• Task to complete: Look through the lines below and extract each one that contains "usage".

⁂

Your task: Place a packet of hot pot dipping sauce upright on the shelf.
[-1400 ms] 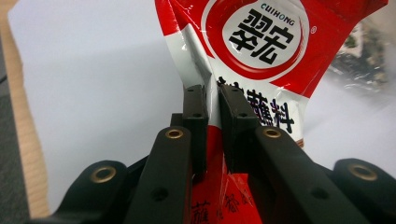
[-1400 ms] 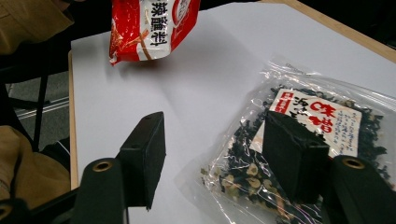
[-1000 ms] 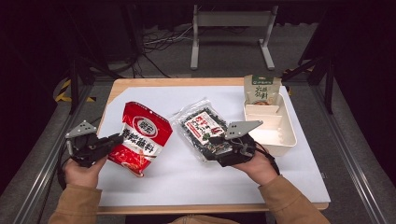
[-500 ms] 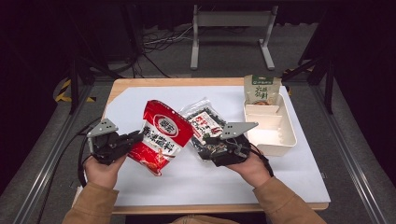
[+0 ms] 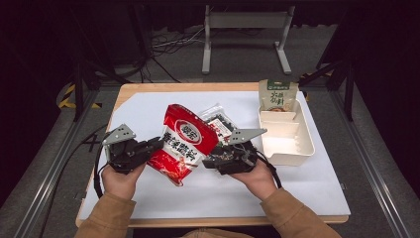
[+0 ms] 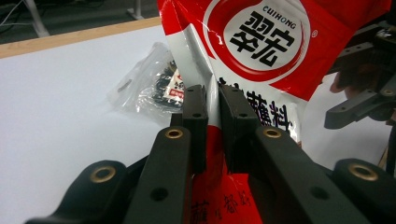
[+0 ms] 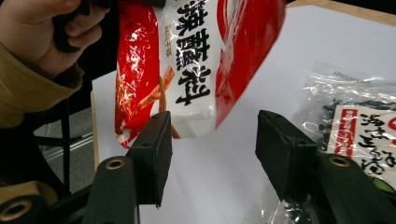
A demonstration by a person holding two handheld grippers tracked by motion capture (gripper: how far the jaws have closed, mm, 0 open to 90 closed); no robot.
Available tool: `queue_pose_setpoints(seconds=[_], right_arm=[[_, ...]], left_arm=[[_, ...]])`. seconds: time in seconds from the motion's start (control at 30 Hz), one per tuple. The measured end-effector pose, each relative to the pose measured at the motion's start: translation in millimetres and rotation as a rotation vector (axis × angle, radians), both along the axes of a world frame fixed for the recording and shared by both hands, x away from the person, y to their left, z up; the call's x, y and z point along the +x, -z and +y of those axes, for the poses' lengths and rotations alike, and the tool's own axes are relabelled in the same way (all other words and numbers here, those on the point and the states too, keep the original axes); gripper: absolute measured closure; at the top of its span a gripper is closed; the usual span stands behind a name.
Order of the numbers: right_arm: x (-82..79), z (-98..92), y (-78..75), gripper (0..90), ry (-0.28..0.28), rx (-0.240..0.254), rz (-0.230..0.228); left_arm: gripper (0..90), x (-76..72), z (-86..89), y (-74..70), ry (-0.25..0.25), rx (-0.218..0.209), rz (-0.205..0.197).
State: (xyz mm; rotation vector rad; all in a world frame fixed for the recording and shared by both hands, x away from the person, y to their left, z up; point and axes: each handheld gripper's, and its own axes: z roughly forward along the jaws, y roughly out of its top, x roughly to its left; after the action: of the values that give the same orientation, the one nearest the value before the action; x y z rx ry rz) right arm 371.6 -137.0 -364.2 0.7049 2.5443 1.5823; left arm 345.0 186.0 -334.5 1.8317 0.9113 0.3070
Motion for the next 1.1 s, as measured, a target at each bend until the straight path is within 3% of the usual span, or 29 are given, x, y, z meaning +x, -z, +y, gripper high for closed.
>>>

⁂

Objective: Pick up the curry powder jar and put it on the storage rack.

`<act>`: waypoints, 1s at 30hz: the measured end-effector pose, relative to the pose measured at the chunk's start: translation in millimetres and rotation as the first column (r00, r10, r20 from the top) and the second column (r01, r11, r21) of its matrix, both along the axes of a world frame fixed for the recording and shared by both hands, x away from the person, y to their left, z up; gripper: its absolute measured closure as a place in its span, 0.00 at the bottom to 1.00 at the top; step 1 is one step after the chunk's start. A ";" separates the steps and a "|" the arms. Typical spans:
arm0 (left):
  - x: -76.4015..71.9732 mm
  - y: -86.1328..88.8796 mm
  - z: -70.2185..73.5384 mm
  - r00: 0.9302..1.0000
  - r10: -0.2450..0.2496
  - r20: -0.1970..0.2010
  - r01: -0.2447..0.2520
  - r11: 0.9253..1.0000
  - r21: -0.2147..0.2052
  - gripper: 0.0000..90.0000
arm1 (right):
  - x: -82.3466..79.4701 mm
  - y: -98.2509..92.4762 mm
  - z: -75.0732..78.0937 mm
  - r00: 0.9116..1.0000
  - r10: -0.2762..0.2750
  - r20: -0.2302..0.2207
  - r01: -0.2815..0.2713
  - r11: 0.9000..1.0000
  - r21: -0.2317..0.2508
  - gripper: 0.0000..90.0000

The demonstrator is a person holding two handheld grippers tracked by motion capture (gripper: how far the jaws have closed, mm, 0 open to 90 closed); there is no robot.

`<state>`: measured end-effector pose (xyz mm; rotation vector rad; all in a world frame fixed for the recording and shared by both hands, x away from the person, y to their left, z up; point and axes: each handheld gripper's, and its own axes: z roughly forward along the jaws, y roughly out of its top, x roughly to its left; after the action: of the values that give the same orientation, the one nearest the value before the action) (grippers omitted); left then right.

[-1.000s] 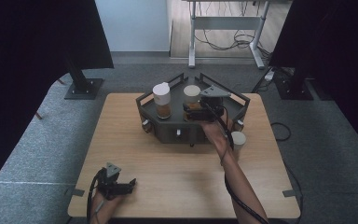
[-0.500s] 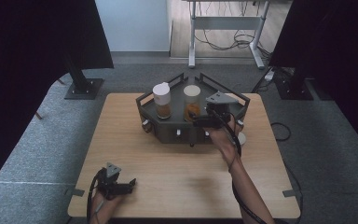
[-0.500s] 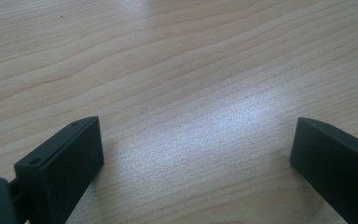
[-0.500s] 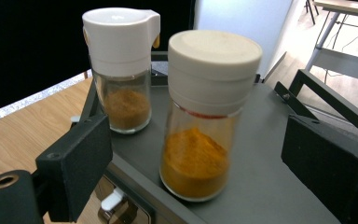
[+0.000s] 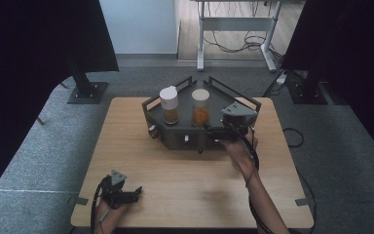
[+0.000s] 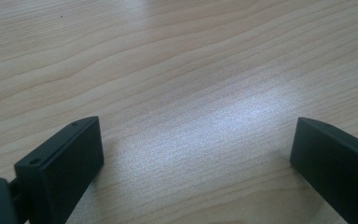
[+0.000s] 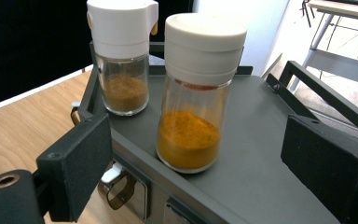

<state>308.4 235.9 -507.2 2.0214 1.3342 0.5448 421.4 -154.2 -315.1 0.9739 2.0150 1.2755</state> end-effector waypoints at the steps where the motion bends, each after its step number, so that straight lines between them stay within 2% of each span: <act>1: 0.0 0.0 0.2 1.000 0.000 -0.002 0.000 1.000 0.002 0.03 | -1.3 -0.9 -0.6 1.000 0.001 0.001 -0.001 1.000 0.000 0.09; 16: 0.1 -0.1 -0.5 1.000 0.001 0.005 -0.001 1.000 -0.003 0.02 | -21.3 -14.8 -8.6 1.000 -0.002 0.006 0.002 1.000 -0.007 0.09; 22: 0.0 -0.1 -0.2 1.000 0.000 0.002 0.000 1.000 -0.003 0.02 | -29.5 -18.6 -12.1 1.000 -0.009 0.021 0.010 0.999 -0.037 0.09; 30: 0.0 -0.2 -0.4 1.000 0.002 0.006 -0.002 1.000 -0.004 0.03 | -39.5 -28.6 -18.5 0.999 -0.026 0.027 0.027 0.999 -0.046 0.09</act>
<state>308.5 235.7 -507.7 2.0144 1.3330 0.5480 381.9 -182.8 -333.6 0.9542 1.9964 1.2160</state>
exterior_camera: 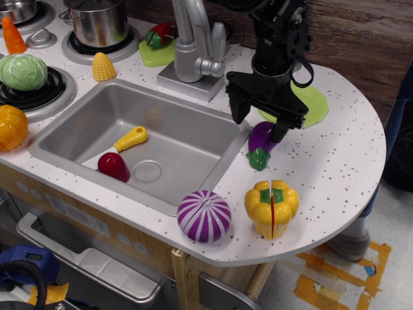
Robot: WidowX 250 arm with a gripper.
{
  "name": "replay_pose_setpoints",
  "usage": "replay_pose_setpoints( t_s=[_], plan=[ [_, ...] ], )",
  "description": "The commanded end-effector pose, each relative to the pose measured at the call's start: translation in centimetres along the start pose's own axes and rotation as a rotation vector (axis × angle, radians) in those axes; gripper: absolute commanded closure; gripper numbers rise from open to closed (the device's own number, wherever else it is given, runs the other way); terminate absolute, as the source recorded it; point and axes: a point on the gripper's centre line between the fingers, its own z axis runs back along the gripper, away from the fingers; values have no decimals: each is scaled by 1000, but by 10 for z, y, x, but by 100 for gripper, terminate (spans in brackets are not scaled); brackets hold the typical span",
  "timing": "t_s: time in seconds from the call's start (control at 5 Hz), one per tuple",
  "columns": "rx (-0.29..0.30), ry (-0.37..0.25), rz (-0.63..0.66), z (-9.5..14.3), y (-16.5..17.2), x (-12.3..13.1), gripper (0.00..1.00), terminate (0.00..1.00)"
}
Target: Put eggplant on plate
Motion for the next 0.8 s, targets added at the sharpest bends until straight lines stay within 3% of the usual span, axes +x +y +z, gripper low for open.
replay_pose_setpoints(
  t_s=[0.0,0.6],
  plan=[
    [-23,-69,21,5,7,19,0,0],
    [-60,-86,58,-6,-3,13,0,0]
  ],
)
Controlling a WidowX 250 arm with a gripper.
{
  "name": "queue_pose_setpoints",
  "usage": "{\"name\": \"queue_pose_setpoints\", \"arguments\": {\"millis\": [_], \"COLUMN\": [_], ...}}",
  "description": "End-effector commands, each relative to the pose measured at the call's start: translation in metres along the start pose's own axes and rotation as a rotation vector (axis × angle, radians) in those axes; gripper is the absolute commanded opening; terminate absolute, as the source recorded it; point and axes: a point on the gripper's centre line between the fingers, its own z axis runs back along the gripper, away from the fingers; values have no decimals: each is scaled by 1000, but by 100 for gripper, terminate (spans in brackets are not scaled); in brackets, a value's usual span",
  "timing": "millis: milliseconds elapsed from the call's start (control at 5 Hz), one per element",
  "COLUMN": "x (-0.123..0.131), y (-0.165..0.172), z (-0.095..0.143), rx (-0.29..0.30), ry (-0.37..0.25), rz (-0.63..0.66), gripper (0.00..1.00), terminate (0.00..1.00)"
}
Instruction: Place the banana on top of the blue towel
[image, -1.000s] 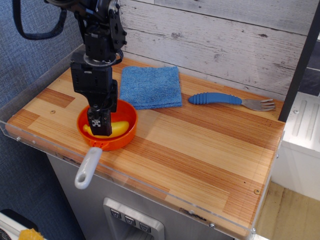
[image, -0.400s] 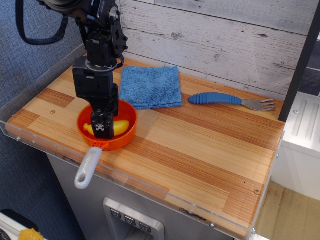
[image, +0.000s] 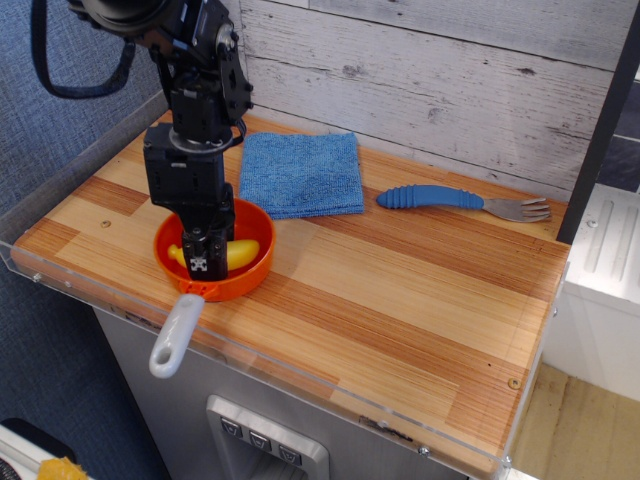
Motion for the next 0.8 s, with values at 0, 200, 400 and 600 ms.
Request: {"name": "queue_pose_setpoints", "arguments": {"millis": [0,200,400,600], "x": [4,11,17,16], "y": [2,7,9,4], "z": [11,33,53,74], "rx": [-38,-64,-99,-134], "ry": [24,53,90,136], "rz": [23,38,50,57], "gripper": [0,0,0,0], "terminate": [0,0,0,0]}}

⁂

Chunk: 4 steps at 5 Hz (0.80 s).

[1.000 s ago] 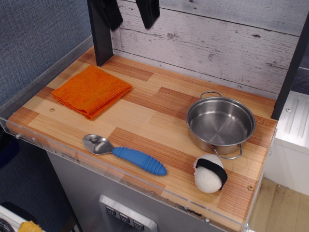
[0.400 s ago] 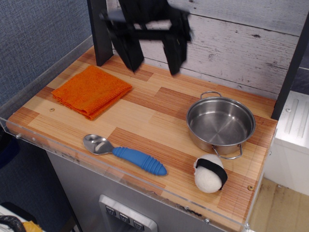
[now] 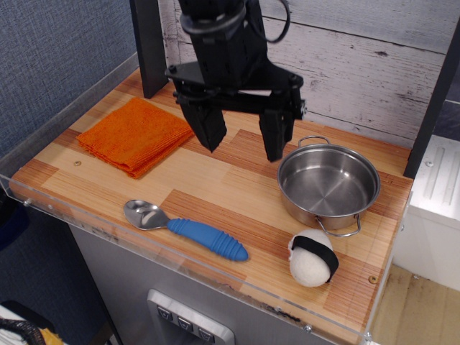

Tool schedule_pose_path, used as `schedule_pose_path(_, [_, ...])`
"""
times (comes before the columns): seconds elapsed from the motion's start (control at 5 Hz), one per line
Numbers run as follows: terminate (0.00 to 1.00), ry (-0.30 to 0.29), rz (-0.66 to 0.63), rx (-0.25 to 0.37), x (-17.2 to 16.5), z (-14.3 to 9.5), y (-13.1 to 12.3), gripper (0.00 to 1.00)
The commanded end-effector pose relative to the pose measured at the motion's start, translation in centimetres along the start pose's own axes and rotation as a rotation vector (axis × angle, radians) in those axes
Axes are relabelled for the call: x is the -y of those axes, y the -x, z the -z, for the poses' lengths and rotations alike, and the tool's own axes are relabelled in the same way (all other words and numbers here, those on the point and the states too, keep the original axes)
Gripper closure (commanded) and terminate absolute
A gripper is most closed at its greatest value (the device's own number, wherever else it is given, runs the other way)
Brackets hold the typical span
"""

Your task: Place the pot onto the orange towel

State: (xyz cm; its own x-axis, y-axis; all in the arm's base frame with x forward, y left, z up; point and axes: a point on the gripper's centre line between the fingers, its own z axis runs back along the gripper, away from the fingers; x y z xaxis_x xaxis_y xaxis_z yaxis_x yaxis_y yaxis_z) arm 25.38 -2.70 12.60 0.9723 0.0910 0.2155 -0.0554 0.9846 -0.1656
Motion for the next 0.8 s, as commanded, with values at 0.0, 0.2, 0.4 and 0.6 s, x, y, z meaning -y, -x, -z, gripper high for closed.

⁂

• Response to the task:
  "usage": "replay_pose_setpoints( t_s=[_], plan=[ [_, ...] ], )",
  "usage": "{\"name\": \"queue_pose_setpoints\", \"arguments\": {\"millis\": [_], \"COLUMN\": [_], ...}}",

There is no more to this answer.